Task directions
Quote the material below exactly as written, from the first line to the line that holds "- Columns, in", endpoints included.

Data records
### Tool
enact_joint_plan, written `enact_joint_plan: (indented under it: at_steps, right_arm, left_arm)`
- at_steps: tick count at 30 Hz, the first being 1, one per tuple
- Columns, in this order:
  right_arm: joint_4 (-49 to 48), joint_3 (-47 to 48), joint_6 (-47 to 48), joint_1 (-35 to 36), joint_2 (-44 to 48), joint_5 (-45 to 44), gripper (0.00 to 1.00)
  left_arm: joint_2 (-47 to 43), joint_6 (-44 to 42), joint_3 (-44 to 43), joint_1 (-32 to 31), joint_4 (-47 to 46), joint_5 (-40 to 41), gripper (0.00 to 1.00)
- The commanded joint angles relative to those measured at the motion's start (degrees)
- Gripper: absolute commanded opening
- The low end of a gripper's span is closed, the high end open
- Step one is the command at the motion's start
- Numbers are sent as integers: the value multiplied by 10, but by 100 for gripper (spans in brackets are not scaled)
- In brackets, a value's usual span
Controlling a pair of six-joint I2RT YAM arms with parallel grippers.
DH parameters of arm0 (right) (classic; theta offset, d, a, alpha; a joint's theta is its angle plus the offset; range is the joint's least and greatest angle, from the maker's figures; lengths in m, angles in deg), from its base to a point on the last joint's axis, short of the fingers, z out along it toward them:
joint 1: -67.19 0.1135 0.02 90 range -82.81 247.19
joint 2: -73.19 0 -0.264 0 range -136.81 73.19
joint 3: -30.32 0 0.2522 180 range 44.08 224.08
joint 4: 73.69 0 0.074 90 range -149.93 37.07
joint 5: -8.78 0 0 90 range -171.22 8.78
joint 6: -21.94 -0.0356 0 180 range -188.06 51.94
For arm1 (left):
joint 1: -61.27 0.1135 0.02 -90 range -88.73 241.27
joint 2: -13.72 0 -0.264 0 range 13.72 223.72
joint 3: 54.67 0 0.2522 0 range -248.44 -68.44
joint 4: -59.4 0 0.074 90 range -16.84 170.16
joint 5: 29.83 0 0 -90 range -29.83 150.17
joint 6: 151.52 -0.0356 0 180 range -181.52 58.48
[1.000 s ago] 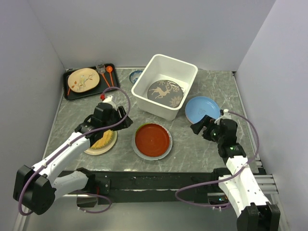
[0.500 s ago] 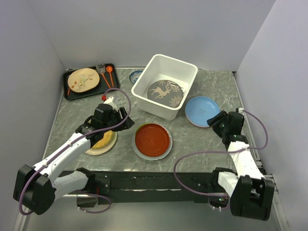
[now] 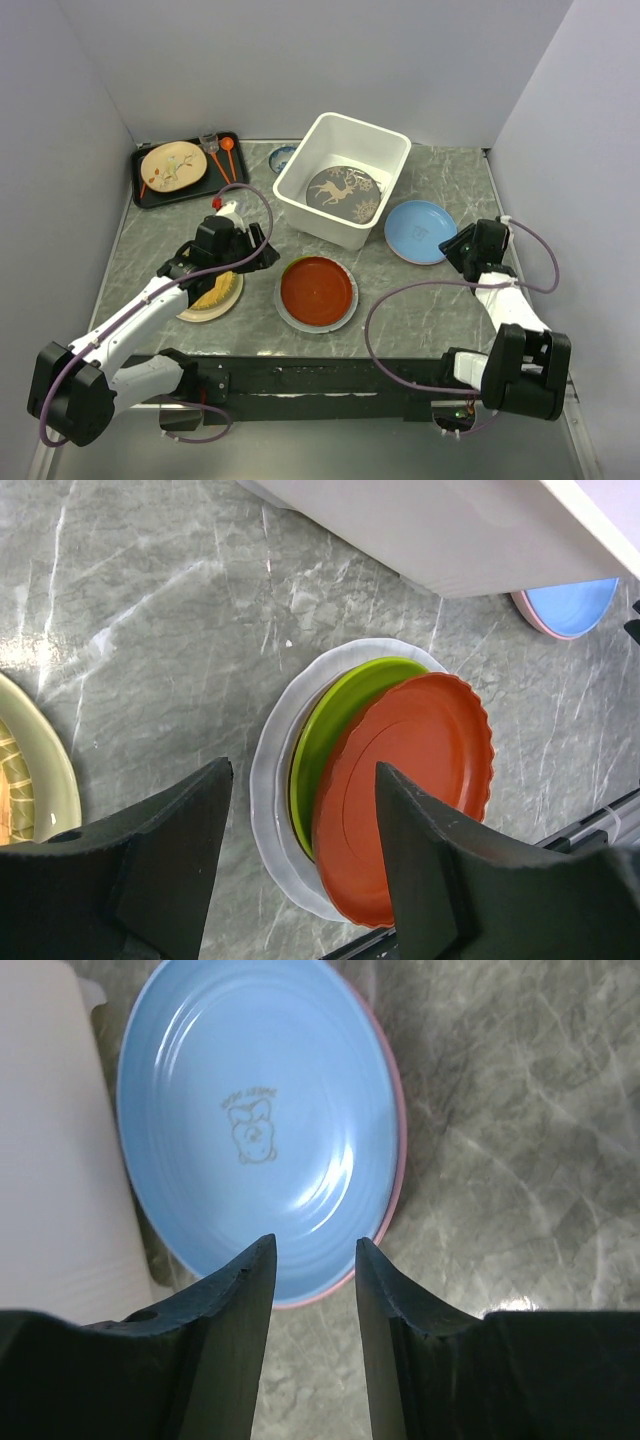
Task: Place the plates into the plastic bin on the countertop
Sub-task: Move the plate to the center of the board.
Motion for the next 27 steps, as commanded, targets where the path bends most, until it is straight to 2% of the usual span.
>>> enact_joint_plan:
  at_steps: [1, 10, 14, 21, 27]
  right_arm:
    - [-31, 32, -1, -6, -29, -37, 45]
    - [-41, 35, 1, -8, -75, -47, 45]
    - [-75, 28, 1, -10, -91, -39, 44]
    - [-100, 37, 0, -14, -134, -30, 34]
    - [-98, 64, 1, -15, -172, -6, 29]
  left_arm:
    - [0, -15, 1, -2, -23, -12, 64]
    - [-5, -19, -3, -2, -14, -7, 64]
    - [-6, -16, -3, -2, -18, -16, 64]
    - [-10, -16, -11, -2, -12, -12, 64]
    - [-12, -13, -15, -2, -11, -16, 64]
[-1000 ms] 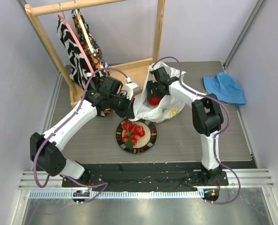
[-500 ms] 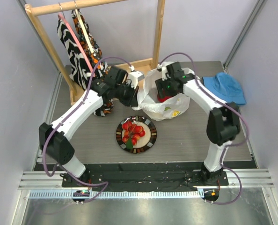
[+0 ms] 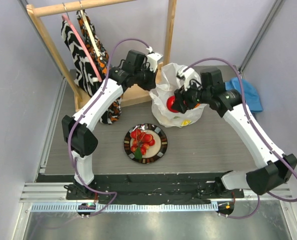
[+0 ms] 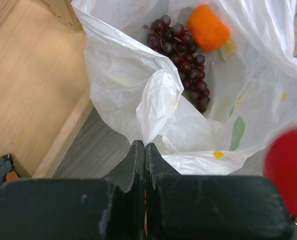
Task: Take the fake fruits out of the plastic bag
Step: Take out the fake fruit from the plastic bag, then place the fake fruit on the plate.
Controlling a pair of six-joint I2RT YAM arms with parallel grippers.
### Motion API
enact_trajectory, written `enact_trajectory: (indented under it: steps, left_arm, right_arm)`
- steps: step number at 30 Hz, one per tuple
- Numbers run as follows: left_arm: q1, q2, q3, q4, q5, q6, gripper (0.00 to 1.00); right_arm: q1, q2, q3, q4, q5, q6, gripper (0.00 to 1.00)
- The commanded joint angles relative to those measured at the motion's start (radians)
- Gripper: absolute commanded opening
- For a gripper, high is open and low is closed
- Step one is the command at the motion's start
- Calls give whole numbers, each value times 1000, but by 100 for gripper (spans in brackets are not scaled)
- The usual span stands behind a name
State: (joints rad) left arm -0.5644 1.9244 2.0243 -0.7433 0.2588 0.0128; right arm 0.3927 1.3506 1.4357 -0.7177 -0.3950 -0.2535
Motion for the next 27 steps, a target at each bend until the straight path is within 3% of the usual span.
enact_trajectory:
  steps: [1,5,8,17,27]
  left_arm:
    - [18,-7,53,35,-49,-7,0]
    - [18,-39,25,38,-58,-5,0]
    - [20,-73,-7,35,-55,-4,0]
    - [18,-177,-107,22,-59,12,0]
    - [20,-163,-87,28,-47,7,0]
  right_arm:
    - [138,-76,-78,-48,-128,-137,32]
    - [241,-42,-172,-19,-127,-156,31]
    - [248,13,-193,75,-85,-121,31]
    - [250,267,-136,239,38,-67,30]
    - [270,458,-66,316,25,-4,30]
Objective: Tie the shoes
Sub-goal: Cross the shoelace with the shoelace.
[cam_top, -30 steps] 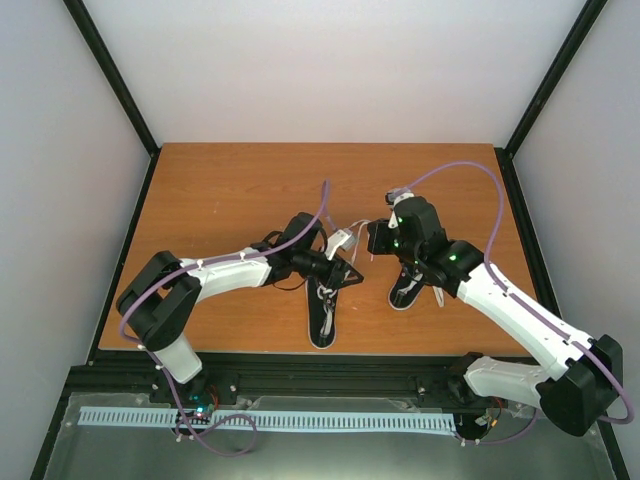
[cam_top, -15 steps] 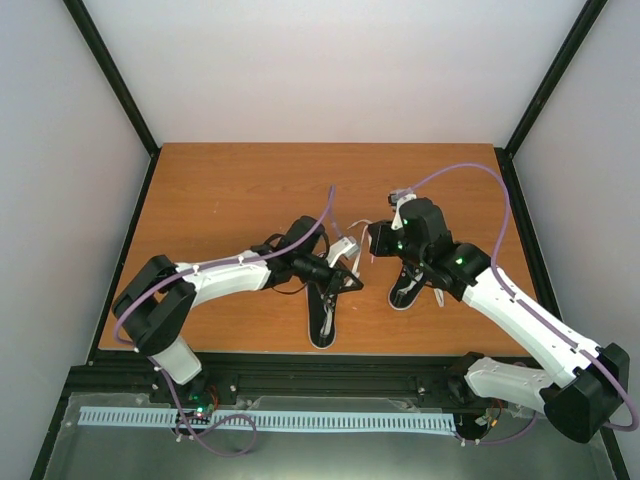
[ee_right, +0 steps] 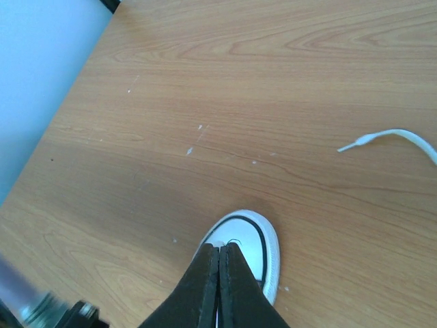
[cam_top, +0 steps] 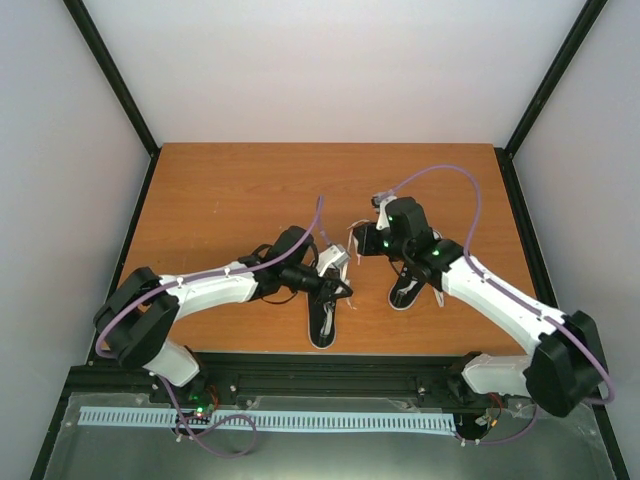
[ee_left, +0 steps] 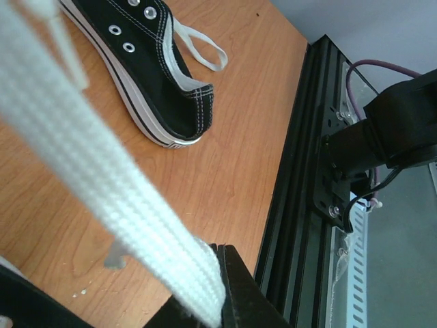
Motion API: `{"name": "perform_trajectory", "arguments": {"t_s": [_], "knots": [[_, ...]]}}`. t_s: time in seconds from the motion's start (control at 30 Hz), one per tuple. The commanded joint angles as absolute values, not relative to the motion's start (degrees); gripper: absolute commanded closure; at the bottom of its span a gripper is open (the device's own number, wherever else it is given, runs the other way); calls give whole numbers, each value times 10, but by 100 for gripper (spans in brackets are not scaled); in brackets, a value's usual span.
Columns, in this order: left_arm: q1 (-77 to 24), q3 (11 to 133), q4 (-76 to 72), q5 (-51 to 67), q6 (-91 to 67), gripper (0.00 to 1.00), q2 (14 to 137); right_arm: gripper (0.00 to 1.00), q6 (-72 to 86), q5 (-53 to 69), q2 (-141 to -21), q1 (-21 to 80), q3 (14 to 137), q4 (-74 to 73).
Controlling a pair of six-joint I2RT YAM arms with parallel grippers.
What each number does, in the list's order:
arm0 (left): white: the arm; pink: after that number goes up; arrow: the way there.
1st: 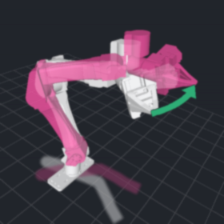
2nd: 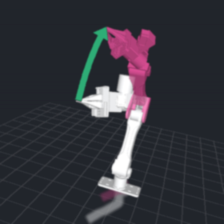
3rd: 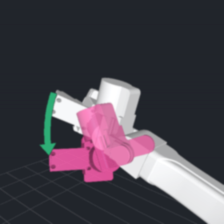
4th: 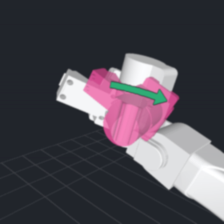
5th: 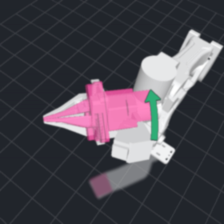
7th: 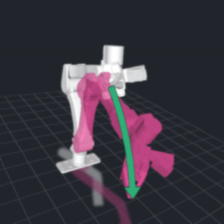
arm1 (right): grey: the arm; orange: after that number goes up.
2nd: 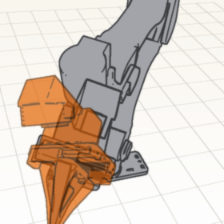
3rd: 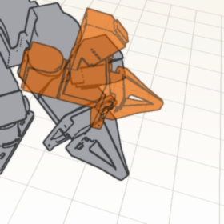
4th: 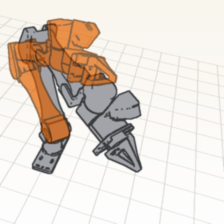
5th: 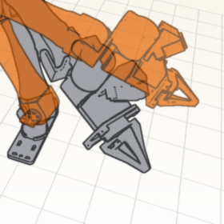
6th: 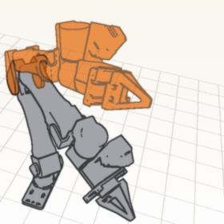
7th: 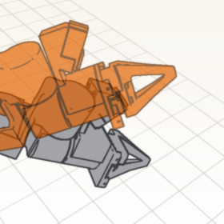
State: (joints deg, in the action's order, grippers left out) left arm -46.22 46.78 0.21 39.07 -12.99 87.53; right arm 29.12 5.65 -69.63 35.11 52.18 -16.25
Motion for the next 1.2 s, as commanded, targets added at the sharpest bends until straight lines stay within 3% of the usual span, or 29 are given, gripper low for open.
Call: {"name": "perform_trajectory", "arguments": {"t_s": [0.0,0.23,0.27,0.57,0.77,1.17], "knots": [[-468,454,-24,357,-138,99,844,97,271,126,-756,338,516,-58],[-461,425,-25,312,-158,99,814,97,283,186,-864,333,518,14],[-459,422,-26,309,-164,99,812,93,287,189,-873,329,515,20],[-409,406,-54,370,-215,99,810,25,279,241,-824,278,433,92],[-398,427,-37,427,-224,98,825,1,252,396,-737,278,352,218],[-398,441,-6,459,-221,98,829,0,235,481,-788,329,363,269]]}}
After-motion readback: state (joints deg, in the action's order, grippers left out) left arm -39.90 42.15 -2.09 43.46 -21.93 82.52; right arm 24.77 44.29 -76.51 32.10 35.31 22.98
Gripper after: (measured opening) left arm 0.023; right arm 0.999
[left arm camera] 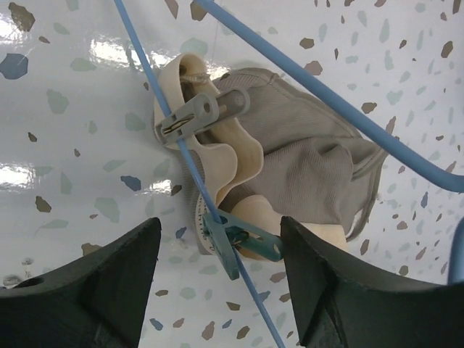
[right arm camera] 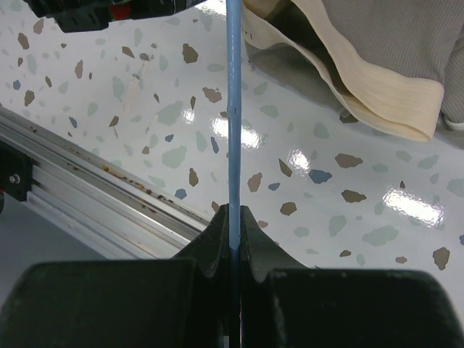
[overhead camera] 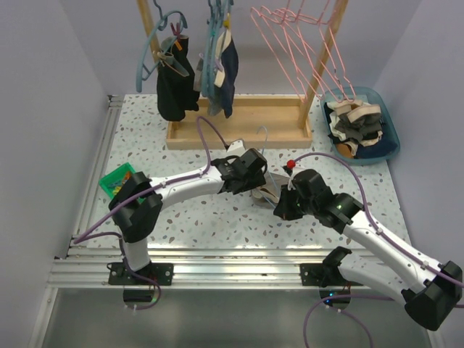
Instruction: Remove the underwear clipped to the hanger
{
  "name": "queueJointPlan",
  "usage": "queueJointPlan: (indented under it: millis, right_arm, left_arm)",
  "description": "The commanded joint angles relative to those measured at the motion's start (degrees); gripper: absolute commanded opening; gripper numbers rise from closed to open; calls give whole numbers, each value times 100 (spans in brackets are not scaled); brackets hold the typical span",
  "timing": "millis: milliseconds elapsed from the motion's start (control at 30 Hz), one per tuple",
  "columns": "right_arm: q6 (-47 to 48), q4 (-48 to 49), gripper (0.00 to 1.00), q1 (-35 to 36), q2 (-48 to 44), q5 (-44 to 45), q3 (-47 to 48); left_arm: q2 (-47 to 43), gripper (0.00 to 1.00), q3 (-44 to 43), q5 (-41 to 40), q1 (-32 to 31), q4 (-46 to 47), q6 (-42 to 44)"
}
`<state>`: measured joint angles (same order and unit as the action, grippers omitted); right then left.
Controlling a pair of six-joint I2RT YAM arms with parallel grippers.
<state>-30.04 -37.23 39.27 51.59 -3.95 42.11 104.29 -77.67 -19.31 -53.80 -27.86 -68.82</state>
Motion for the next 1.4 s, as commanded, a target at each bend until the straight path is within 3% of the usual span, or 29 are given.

Exercise answer
### Tool
enact_joint_plan, written `enact_joint_plan: (indented under it: at_steps, right_arm, left_arm)`
- at_steps: tick count at 30 Hz, the first being 1, one per tuple
- Columns, in this order:

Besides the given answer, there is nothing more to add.